• _What needs to be done_:
This exercise calls for retyping every line below exactly, with the images omitted.

• _Information provided_:
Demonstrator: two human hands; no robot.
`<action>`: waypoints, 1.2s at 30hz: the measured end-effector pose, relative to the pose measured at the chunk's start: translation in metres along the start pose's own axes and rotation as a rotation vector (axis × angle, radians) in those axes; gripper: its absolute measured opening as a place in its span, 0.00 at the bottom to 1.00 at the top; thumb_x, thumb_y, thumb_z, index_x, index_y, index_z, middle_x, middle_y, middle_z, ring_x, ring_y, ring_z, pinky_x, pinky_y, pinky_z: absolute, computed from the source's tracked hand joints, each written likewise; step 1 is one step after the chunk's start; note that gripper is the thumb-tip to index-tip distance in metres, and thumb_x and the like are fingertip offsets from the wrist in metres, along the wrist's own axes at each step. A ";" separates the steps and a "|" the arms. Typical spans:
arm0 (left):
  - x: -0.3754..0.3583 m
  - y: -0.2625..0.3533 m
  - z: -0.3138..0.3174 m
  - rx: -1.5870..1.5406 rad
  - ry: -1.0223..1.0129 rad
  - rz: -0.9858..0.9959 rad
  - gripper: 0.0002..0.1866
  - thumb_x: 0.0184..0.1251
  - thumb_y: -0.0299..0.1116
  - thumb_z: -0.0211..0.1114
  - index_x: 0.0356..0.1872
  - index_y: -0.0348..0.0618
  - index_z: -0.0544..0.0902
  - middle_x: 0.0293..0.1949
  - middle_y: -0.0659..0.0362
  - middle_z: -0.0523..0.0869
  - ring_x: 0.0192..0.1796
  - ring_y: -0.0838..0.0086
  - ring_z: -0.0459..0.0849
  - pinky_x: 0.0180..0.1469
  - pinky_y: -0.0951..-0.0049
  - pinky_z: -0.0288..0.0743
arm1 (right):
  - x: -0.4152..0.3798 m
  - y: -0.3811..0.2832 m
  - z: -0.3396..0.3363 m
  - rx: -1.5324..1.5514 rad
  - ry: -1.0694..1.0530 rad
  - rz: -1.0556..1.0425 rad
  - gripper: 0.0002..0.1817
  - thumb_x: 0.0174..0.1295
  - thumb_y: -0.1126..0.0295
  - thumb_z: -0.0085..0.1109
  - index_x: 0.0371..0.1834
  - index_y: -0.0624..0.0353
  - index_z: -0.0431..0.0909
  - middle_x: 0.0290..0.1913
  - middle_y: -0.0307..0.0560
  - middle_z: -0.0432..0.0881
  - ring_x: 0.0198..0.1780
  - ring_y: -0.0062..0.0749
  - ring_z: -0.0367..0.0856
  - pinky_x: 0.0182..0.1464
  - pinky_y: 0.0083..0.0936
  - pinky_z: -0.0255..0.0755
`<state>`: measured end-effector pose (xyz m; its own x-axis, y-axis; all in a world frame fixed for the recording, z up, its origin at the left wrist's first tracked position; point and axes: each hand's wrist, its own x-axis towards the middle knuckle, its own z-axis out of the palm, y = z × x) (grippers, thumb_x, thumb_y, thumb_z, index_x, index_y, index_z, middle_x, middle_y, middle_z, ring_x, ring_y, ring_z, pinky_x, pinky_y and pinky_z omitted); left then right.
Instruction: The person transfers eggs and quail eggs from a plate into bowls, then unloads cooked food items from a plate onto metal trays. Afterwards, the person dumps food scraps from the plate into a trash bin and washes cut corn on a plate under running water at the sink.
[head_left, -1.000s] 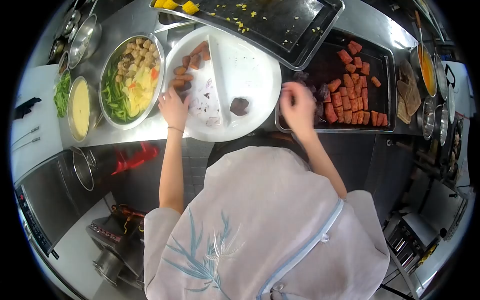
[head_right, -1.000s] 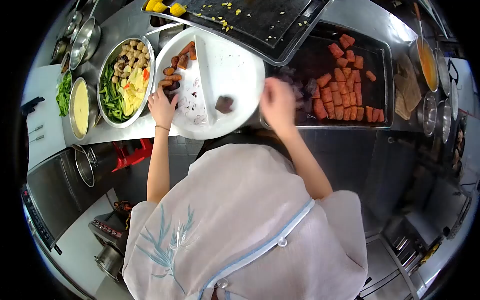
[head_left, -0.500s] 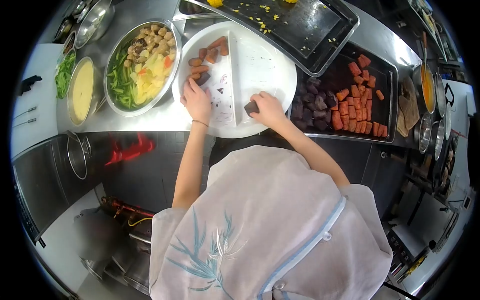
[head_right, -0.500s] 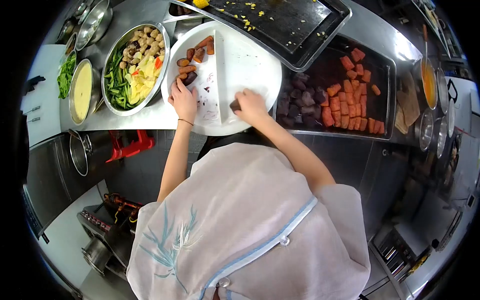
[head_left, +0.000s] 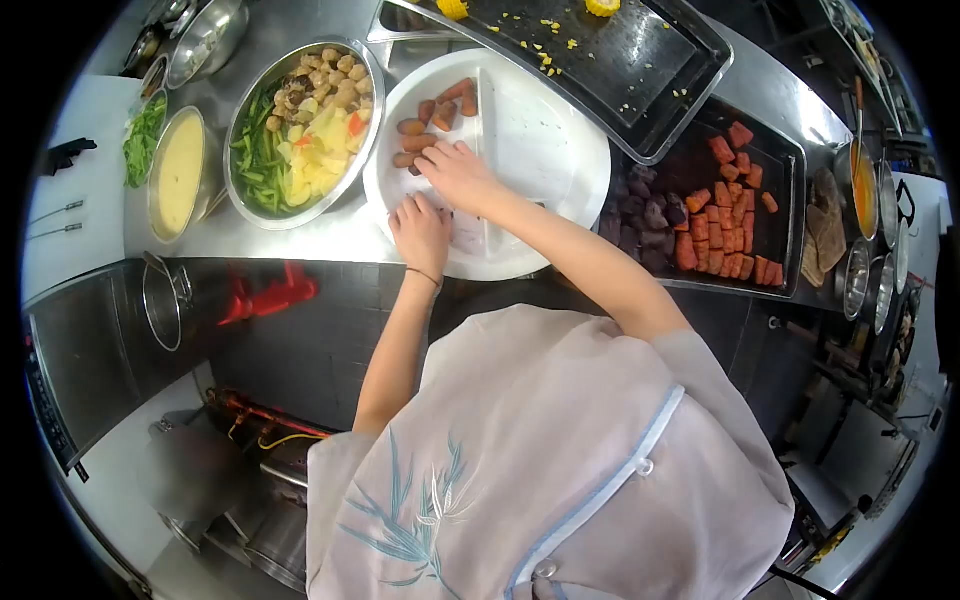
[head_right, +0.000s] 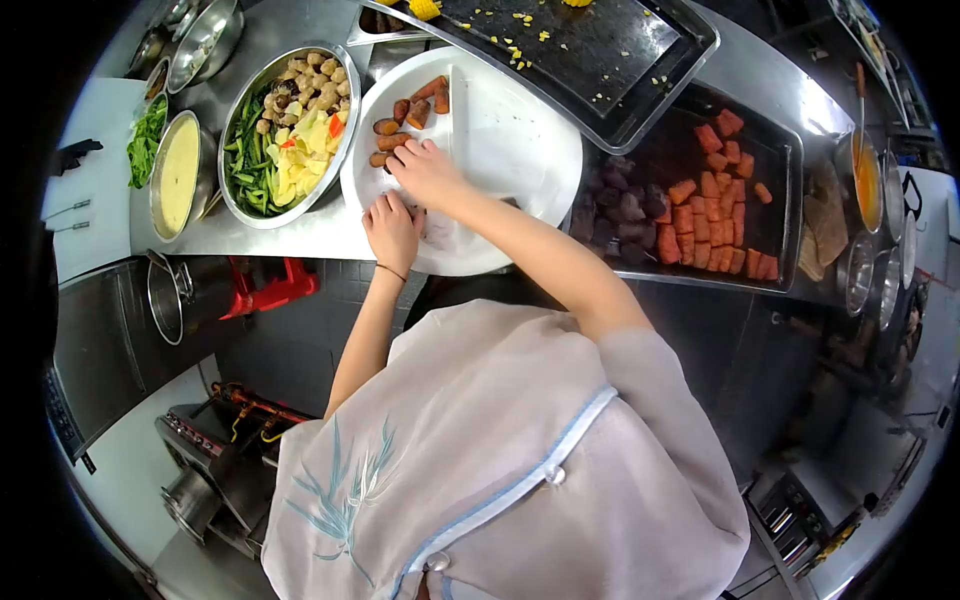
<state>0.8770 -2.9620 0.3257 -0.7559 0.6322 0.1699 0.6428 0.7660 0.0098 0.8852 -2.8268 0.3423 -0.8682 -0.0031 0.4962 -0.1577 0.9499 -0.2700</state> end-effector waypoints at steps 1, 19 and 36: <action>-0.001 0.001 -0.003 0.000 -0.070 0.016 0.23 0.45 0.44 0.66 0.38 0.38 0.73 0.33 0.57 0.75 0.39 0.65 0.74 0.47 0.63 0.64 | 0.004 0.000 0.008 -0.085 -0.033 0.019 0.08 0.47 0.71 0.53 0.32 0.57 0.76 0.37 0.41 0.73 0.45 0.32 0.70 0.44 0.27 0.63; 0.024 -0.035 -0.021 -0.615 -0.624 0.458 0.20 0.44 0.43 0.71 0.37 0.44 0.77 0.35 0.53 0.72 0.37 0.59 0.76 0.40 0.65 0.70 | -0.086 0.012 -0.097 0.574 0.175 0.698 0.20 0.53 0.70 0.58 0.50 0.60 0.70 0.41 0.54 0.78 0.42 0.38 0.78 0.44 0.27 0.71; 0.043 0.189 -0.036 -1.430 -0.705 0.344 0.28 0.50 0.25 0.68 0.53 0.32 0.67 0.46 0.48 0.76 0.45 0.69 0.79 0.46 0.75 0.73 | -0.197 0.069 -0.157 0.129 0.689 1.176 0.13 0.53 0.69 0.60 0.39 0.63 0.77 0.36 0.55 0.80 0.40 0.42 0.78 0.45 0.28 0.69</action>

• _Output for this task_:
Demonstrator: two human hands; no robot.
`<action>`: waypoints, 1.2s at 30hz: the measured end-effector pose, relative to the pose measured at the chunk's start: translation in metres along the start pose's own axes and rotation as a rotation vector (axis × angle, radians) in those axes; gripper: its absolute measured opening as a place in its span, 0.00 at the bottom to 1.00 at the top; thumb_x, thumb_y, thumb_z, index_x, index_y, index_z, middle_x, middle_y, middle_z, ring_x, ring_y, ring_z, pinky_x, pinky_y, pinky_z: absolute, computed from the source's tracked hand joints, each written likewise; step 1 is one step after the chunk's start; note that gripper is the thumb-tip to index-tip distance in metres, and thumb_x and the like are fingertip offsets from the wrist in metres, along the wrist's own axes at each step. A ";" separates the steps and a "|" the arms. Typical spans:
arm0 (left):
  - x: -0.3754..0.3583 m
  - y: -0.2625..0.3533 m
  - z: -0.3138..0.3174 m
  - rx: -1.5870..1.5406 rad
  - ry: -1.0223..1.0129 rad
  - rz: -0.9858..0.9959 rad
  - gripper: 0.0002..0.1866
  - thumb_x: 0.0184..0.1251
  - thumb_y: -0.0299..0.1116
  - thumb_z: -0.0211..0.1114
  - index_x: 0.0356..0.1872
  - index_y: -0.0348..0.0618
  - index_z: -0.0544..0.0902
  - middle_x: 0.0293..0.1949
  - middle_y: -0.0659..0.0362
  - middle_z: -0.0523..0.0869
  - ring_x: 0.0192..0.1796
  - ring_y: -0.0838..0.0086
  - ring_z: -0.0459..0.0849
  - pinky_x: 0.0180..0.1469
  - pinky_y: -0.0951..-0.0049
  - pinky_z: -0.0288..0.0743
arm1 (right):
  - x: -0.4152..0.3798 m
  - y: -0.3811..0.2832 m
  - z: -0.3396..0.3363 m
  - rx: -1.5324..1.5514 rad
  - ry: -1.0694..1.0530 rad
  - rz: -1.0556..1.0425 rad
  - gripper: 0.0002..0.1817
  - thumb_x: 0.0174..0.1295
  - thumb_y: -0.1126..0.0295
  - thumb_z: -0.0085..0.1109
  - index_x: 0.0371..0.1834
  - index_y: -0.0624..0.0353
  - index_z: -0.0431..0.0909
  - middle_x: 0.0290..0.1913
  - middle_y: -0.0307..0.0560
  - middle_z: -0.0432..0.0881
  - ring_x: 0.0198..0.1780
  - ring_y: -0.0062..0.0749
  - ring_z: -0.0367..0.0856
  - pinky_x: 0.0182..0.1464
  - pinky_y: 0.0083..0.0936
  - pinky_z: -0.0255..0.0755
`<state>`: measured end-effector pose (xyz m; its own x-axis, y-axis; all in a world frame fixed for the recording, z up, its origin at the left wrist's first tracked position; point and axes: each hand's wrist, its own x-axis towards the middle knuckle, its own z-axis out of the palm, y = z × x) (grippers, thumb_x, thumb_y, thumb_z, index_x, index_y, index_z, middle_x, middle_y, middle_z, ring_x, ring_y, ring_z, pinky_x, pinky_y and pinky_z omitted); left then right.
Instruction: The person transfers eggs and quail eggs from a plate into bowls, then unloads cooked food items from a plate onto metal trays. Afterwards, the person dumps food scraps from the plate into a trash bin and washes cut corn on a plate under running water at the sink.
[head_left, -1.000s] 
[head_right, -1.000s] 
[head_left, -0.500s] 
[head_right, -0.500s] 
[head_left, +0.000s] 
[head_right, +0.000s] 
<state>0.8770 -2.9620 0.3257 -0.7559 0.6322 0.1699 0.6428 0.7660 0.0098 0.8852 -2.8268 0.3423 -0.8682 -0.0031 0.4962 -0.1577 0.9499 -0.2700</state> end-effector waypoints at steps 1, 19 and 36: <action>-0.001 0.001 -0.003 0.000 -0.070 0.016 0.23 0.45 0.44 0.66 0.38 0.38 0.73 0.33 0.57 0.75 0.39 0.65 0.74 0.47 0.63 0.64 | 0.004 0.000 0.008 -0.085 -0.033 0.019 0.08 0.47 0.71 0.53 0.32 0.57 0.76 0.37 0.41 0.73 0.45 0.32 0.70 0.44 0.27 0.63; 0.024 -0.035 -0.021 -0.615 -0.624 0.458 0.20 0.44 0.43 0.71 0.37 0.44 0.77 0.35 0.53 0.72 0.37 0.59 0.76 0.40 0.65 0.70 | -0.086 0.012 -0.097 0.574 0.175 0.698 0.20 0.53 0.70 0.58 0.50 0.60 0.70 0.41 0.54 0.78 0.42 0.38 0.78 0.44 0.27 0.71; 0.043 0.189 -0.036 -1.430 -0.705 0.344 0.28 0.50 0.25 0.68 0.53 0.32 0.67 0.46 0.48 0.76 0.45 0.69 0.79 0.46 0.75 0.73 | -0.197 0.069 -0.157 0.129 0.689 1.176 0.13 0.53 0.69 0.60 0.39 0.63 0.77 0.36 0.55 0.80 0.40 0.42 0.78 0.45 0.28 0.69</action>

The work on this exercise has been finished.